▶ **What needs to be done**:
Lines containing the word "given" are to be copied from the data below.
┏━━
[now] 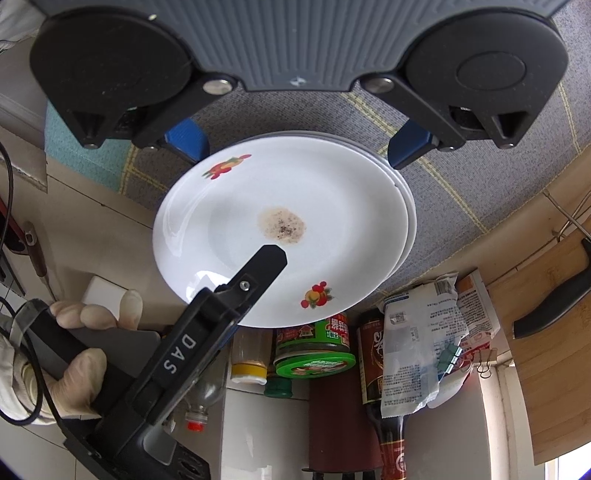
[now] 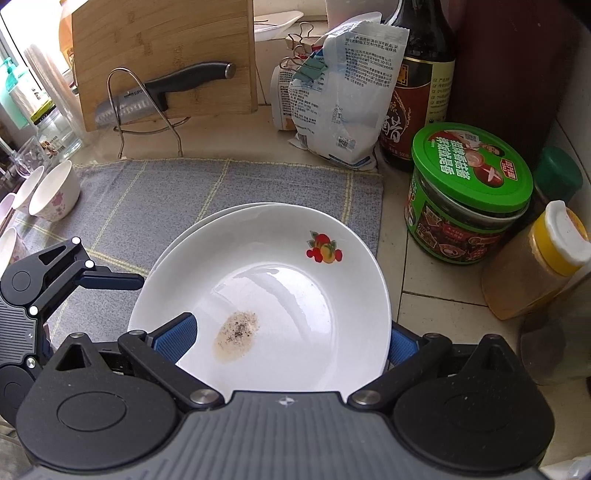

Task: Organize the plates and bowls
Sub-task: 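Lower the stained white plate onto the flowered plate stack with the right tool, then open the right tool to release the stained plate on the stack, then withdraw the right tool from the stack while the left tool moves to a white bowl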

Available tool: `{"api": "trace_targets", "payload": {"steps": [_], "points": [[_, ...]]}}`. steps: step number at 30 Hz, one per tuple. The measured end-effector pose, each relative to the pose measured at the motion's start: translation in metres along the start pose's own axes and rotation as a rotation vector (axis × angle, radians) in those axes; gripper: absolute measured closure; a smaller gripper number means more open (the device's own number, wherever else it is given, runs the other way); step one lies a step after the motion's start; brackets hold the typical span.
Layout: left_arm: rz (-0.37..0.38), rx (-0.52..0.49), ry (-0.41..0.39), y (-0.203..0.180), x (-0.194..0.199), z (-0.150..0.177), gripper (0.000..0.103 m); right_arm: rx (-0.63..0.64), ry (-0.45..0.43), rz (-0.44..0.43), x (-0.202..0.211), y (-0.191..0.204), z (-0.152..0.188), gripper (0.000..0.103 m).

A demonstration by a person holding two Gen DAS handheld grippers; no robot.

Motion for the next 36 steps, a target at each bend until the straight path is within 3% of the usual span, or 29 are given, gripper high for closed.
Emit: {"api": "trace_targets", "payload": {"steps": [14,22,33,36], "points": [[-0.008,0.004,-0.016,0.001,0.004,0.001,0.001,0.023,-0.003,0.043,0.003,0.000,0.008,0.000],[-0.021,0.033,-0.097,0.004,0.027,-0.005,0.001,0.021,-0.054,0.034,0.015,0.005,0.008,0.000],[-0.103,0.075,-0.102,0.010,0.044,0.001,0.001,0.075,-0.116,0.046,0.034,0.026,0.006,0.000],[-0.126,0.070,-0.136,0.006,0.054,0.002,0.001,0.092,-0.136,0.050,0.040,0.031,0.006,0.000]]}}
Point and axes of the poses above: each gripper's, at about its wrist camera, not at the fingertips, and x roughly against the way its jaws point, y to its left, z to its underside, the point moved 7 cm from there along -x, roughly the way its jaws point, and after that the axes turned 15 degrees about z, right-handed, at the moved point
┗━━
▶ **Solution to this problem**:
Available tool: `{"api": "trace_targets", "payload": {"steps": [_], "points": [[_, ...]]}}`. steps: step number at 30 Hz, one per tuple. The measured end-effector pose, each relative to the pose measured at the motion's start: translation in metres along the start pose's own axes and rotation as a rotation vector (axis × angle, radians) in those axes; gripper: absolute measured closure; a smaller gripper number means more open (the device's own number, wherever else it is given, runs the other way); step one lies a step after the motion's start; brackets hold the typical span.
Motion for the next 36 steps, a target at each bend until the straight path is within 3% of the usual span, or 29 are given, gripper high for closed.

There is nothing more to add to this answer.